▶ _Your instructions_: Once you have checked each line below for the word "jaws", give the number of lines that have it and nothing further.

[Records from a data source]
• • • • • • •
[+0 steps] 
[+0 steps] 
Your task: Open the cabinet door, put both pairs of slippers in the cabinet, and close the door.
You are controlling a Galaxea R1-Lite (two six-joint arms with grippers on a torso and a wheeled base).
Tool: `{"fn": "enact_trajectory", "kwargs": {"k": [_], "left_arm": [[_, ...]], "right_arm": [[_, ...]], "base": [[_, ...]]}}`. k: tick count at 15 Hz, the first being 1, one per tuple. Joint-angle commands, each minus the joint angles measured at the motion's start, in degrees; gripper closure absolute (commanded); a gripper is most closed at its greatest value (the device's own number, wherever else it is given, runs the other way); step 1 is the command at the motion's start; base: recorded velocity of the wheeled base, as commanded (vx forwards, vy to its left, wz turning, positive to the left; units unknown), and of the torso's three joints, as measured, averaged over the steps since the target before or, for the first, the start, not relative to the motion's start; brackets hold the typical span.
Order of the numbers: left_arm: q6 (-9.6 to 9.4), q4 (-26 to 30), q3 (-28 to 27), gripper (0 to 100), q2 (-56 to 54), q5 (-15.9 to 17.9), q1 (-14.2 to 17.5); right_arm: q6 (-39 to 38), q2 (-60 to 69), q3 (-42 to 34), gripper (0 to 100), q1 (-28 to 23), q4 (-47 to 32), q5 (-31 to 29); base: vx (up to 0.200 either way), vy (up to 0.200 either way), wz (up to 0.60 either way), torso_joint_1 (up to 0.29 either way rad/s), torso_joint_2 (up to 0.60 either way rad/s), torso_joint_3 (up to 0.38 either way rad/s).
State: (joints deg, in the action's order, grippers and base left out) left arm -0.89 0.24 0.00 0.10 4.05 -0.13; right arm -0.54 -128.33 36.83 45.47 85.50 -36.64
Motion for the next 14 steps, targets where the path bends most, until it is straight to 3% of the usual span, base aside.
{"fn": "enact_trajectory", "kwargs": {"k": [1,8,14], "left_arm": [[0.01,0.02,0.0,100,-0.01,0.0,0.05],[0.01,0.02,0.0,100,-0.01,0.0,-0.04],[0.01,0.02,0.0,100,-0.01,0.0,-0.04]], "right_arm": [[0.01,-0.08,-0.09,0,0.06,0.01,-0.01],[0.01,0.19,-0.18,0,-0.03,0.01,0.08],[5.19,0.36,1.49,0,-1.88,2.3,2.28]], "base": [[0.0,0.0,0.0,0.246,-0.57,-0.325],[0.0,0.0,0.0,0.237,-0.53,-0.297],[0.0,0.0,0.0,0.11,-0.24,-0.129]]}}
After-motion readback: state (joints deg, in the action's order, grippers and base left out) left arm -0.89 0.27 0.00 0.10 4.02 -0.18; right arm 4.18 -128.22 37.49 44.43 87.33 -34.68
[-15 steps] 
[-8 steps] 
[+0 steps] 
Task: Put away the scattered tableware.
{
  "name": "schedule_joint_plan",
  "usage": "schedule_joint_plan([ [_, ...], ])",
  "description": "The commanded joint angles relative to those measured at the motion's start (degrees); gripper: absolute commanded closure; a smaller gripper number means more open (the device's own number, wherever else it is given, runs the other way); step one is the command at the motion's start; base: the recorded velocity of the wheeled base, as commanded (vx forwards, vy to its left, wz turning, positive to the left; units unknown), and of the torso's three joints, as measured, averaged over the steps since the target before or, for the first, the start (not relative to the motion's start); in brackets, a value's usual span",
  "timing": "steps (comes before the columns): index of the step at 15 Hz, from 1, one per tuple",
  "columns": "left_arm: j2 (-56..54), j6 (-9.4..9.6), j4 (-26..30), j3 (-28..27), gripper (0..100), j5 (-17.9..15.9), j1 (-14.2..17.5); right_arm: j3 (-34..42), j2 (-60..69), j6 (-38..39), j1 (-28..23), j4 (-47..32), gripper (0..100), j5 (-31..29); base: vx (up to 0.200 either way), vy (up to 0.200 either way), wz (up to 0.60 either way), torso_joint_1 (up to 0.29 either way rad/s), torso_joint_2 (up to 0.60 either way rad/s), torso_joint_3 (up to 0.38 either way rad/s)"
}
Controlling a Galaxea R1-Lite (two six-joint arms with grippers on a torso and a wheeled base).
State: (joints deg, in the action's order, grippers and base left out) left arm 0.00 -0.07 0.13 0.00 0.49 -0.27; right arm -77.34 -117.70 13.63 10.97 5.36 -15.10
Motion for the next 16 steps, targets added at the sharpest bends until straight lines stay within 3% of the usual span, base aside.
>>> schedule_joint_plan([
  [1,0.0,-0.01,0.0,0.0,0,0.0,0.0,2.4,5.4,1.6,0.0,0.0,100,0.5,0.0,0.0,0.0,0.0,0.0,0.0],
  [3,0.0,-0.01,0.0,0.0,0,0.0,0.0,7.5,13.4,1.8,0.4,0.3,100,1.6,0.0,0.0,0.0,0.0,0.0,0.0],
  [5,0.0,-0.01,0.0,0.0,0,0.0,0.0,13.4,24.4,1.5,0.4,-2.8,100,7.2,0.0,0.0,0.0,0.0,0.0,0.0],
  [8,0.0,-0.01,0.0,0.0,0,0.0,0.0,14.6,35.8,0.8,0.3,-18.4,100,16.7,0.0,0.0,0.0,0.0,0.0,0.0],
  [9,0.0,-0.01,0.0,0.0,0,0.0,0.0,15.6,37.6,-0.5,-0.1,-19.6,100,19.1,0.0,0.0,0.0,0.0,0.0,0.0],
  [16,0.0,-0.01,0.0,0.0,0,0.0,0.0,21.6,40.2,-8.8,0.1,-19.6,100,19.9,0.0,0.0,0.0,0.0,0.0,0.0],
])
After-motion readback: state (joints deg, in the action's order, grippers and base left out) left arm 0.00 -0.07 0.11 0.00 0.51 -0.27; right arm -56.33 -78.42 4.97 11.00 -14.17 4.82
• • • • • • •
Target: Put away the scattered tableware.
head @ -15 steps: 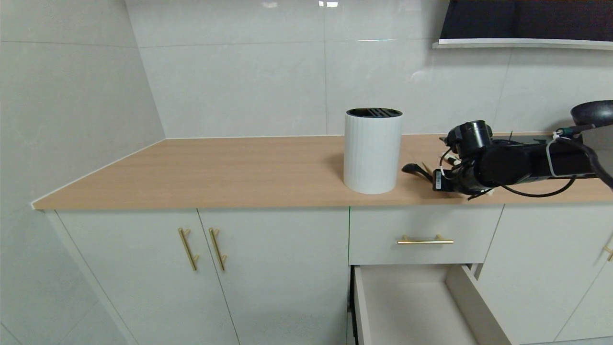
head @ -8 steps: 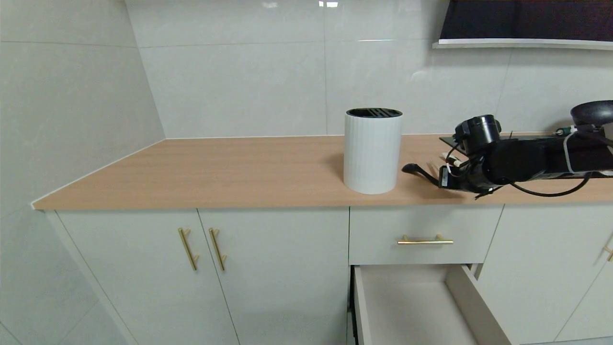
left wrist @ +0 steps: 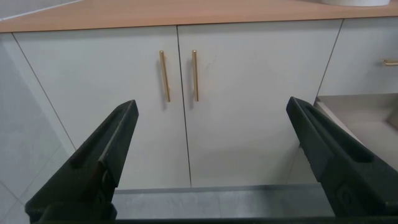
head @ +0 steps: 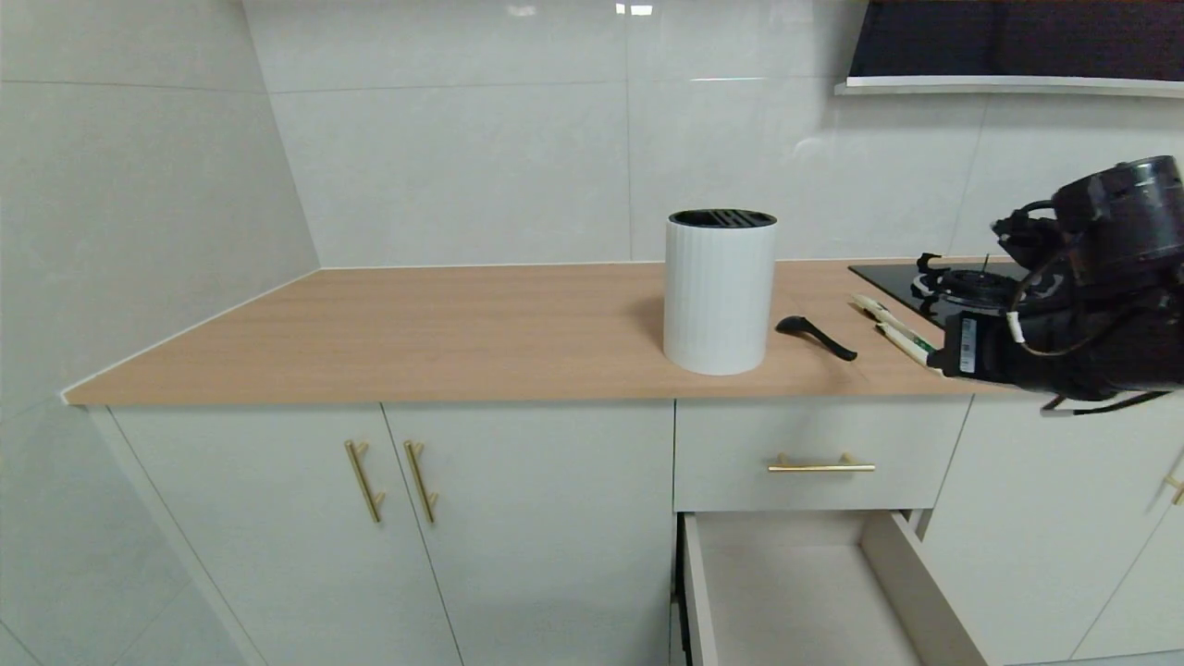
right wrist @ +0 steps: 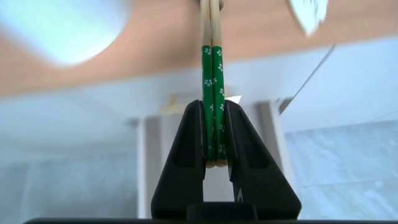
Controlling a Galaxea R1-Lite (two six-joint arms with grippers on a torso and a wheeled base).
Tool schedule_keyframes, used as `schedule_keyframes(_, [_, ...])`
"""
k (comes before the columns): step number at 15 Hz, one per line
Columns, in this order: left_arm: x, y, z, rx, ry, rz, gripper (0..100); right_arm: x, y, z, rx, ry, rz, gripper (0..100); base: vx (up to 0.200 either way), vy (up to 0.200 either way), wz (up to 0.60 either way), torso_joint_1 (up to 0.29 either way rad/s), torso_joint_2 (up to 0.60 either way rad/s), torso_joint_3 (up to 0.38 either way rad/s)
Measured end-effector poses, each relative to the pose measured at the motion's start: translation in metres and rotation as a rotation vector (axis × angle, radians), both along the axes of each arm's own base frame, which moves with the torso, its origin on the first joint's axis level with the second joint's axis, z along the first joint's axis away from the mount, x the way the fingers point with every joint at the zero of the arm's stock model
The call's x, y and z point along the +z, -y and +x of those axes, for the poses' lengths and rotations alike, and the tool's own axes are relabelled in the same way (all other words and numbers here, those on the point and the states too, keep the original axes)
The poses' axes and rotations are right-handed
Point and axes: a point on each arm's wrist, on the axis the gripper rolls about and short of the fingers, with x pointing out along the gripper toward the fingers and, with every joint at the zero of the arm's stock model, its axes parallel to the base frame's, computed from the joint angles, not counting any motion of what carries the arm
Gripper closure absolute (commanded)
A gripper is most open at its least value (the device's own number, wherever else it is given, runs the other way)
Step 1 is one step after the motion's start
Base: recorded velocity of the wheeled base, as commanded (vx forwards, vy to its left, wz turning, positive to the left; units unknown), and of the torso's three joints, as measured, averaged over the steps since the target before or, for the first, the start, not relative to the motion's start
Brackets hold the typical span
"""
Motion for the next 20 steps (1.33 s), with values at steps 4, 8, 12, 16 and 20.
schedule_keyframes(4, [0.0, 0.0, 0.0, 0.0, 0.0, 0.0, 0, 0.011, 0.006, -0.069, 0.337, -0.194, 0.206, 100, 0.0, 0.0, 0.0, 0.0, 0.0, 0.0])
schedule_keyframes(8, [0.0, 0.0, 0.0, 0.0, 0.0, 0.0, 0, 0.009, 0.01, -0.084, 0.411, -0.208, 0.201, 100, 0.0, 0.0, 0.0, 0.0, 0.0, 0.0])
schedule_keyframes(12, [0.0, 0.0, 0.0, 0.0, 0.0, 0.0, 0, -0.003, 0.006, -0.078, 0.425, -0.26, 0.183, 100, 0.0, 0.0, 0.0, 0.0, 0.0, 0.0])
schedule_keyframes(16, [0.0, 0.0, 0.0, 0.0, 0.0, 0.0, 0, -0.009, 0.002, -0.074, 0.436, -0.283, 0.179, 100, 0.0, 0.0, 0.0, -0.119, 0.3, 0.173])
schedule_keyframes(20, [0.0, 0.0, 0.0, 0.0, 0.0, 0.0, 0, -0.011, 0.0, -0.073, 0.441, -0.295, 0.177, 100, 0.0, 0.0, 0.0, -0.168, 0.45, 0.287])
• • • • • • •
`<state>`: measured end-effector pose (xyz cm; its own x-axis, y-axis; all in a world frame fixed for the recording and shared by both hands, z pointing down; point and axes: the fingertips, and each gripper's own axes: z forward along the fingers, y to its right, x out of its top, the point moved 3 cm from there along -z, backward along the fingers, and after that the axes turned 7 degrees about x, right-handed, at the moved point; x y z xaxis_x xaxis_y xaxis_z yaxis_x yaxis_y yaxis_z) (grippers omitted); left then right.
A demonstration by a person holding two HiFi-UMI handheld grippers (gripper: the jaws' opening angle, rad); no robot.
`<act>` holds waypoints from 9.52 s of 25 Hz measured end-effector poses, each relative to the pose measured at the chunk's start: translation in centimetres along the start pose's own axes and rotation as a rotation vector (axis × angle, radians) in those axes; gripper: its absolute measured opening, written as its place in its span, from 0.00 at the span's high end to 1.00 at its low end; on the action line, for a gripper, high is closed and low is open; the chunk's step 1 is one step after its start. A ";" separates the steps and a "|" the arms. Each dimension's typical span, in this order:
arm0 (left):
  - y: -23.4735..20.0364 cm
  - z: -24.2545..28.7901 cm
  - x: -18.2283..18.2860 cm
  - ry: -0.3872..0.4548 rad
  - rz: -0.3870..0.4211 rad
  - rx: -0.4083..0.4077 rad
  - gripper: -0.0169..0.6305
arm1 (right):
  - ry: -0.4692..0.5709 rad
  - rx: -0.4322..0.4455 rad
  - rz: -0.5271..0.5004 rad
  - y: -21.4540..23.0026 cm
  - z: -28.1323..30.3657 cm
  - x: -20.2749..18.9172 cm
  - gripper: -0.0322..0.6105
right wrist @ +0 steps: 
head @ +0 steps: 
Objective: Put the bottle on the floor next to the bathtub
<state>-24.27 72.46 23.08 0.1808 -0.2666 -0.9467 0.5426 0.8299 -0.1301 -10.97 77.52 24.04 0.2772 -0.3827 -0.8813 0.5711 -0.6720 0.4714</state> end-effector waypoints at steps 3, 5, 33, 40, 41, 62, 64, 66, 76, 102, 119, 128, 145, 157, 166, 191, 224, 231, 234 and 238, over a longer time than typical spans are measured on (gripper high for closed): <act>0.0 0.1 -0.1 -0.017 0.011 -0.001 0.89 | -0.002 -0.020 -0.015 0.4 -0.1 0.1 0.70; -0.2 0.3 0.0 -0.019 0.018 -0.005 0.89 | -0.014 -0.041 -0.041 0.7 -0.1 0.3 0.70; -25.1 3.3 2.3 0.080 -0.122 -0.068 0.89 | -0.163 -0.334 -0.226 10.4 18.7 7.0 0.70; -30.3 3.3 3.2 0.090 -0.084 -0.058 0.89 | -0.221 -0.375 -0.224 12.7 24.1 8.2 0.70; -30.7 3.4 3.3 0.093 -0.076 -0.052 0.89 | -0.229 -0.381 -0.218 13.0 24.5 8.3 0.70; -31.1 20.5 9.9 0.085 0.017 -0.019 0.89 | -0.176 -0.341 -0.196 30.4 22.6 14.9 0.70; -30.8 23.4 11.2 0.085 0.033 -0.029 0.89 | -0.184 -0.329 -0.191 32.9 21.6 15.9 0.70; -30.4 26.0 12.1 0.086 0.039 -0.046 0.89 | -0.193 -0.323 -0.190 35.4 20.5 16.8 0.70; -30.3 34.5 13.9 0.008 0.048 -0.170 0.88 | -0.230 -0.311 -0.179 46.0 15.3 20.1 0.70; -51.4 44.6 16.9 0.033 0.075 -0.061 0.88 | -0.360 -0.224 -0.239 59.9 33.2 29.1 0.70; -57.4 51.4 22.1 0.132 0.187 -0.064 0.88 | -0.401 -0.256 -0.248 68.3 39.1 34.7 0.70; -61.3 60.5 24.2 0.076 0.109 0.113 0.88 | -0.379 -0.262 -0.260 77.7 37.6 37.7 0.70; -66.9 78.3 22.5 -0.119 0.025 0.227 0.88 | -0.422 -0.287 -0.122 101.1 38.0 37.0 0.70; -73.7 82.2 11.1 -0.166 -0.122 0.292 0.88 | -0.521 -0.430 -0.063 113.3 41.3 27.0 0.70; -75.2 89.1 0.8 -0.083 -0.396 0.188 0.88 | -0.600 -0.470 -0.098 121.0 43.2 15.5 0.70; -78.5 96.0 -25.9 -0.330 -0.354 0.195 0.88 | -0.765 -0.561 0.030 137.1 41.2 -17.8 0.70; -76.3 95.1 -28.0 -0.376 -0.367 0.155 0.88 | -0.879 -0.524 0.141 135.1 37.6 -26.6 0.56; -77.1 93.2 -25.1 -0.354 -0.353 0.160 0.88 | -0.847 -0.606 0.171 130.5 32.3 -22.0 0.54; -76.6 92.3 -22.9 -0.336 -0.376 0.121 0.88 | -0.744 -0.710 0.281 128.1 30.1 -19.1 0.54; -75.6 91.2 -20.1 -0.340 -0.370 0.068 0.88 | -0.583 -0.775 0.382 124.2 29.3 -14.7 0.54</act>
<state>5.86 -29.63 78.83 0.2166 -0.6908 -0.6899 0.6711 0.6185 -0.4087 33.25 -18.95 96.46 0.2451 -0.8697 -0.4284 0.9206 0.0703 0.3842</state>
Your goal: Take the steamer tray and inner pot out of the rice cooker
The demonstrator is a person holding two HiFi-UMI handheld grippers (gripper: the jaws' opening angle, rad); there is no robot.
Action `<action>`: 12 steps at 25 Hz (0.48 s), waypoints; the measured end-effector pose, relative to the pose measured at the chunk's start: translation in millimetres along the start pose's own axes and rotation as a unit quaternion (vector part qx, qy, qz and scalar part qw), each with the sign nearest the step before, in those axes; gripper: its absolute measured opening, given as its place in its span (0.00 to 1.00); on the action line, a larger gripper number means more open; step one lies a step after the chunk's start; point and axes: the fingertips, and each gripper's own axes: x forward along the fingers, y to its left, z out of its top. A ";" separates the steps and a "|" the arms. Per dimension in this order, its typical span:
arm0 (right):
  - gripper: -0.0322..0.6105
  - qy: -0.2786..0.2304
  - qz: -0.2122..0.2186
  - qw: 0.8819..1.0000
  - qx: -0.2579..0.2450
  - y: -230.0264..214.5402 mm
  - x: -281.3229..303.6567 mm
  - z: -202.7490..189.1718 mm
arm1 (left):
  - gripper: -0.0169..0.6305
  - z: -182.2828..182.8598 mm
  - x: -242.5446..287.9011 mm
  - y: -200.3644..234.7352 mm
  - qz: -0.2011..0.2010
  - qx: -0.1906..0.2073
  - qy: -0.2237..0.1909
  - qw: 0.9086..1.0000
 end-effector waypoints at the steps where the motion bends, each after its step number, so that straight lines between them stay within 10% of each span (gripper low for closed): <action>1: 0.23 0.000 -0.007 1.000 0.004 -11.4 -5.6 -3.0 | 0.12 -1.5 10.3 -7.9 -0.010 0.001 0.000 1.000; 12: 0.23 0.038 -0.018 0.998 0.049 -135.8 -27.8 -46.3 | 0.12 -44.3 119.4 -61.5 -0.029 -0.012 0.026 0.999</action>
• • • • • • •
▶ _Expected answer_: 2